The red rock beckoned as I hiked along.  I saw many bicyclists out and about on the well-maintained single track.

A few hours later Joan arrived home from work, and she introduced me to a favorite local hiking trail.

Joan pointed out an exquisite panel of rock art along the way.

From our vantage point, we could see the light show starting. We could see the Needles District of Canyonlands National Park across the way.

The rocks glowed with the light of the setting sun.

And the light show just became better the longer we waited.

The following evening we drove to near our trailhead and dispersed camp.

Our permit procured quickly enough in the morning, we spotted my vehicle at one fork and did a quick road walk to the other fork.

We entered the canyon and found a cairned route that went around a dryfall.

Down to the canyon, we went. We spied our social trail and went to another Perfect Kiva.

As with The Perfect Kiva in January, this Perfect Kiva was isolated if a bit more hidden up high on the canyon wall. The kiva had the same feeling of the sacred.

We found another interesting rock panel around the corner from the kiva.

Joan and I bumped into a group out hiking for the day. The knowledgeable gentleman told us about some other sites located just below the canyon rim that required some scrambling to see. We were game!

PCO Joan.

We enjoyed the panorama from the sites into the canyon below.

PCO Joan.

We could see handprints in the adobe from the original creators.

After our canyon rim exploration, we scrambled back to the canyon floor.

We hiked further along and found another kiva by scoping out the south facing canyon walls and looking for faint social trails.

Looking into the kiva.

The canyon continued to draw us on.

We spotted a two-level granary along the canyon wall.

And at the granary, we spotted some unique pictographs.

We scoped out another portion of the canyon. And continued to see the history that came before us.

Kiva made primarily of old logs.

Of course, we saw 700+-year-old archeological remnants.

We continued our trek down the canyon. The closer we came to the San Juan River, the more dramatic the canyon walls above us became.

PCO Joan.

We did one last scrambling up to the canyon and admired a view into another fork of the canyon. A fork that I’ll need to explore at some other time.

We made our camp that night and enjoyed the brilliant night sky above.

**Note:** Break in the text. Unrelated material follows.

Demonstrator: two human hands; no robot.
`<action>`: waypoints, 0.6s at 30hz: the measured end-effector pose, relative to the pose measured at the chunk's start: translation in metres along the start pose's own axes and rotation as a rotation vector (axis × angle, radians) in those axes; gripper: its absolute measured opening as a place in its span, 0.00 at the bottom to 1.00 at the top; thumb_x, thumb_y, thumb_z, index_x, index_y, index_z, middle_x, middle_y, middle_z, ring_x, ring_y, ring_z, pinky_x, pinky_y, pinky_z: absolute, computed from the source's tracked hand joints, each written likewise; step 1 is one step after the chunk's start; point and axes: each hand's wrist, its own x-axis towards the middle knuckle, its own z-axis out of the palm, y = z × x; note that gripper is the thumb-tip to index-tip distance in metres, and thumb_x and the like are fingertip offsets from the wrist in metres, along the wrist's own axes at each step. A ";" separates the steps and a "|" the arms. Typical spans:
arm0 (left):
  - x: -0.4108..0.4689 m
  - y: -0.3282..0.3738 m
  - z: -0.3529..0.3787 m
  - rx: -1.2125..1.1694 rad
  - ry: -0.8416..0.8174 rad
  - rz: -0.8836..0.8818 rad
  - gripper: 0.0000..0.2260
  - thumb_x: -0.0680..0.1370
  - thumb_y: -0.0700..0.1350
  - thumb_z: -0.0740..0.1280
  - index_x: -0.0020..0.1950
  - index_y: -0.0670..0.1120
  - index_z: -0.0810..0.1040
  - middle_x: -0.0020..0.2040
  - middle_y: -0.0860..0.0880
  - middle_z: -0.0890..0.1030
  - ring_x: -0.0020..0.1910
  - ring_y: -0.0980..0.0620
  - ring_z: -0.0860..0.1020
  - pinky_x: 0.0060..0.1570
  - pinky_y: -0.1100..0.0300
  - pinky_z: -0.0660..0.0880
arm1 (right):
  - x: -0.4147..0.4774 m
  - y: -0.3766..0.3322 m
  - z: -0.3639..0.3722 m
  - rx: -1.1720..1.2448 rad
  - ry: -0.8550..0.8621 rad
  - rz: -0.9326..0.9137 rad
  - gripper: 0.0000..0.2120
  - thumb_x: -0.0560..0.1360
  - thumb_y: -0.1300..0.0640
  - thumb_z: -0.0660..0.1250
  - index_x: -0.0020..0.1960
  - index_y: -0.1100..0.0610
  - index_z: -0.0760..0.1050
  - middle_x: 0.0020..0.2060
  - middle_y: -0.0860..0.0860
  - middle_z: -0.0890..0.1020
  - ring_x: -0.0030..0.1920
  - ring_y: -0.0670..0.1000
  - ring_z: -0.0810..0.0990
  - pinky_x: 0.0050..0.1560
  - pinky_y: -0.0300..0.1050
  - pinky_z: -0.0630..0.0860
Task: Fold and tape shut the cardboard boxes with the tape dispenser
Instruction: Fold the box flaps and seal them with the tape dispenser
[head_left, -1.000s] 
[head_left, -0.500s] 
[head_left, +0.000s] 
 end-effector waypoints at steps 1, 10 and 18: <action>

The soft bedding of the ground cover, the full day, and the quiet sound of the Utah wilderness soon saw me dozing off.

The following morning we walked our final fork of the canyon to my vehicle on the canyon rim.

We spotted one last Puebloan site before we popped above the rim proper.

We reached the car…and still wanted to hike!

As Joan’s time in Moab will soon be finished, I had to show here one of my favorite day hikes in the Bears Ears area: The Citadel.

A commanding view of the area that encompasses much of the Puebloan world.

PCO Joan.

We reached The Citadel. And the amazing condition of this place continues to impress.

Joan enjoyed this spot as much as I did!

We had time for one final hike. A hike that conveniently went into the canyon we spied from The Citadel.

We followed a somewhat hidden cairned route into the canyon.

We found our site and explored the area.

“Museums displays” are generally frowned upon.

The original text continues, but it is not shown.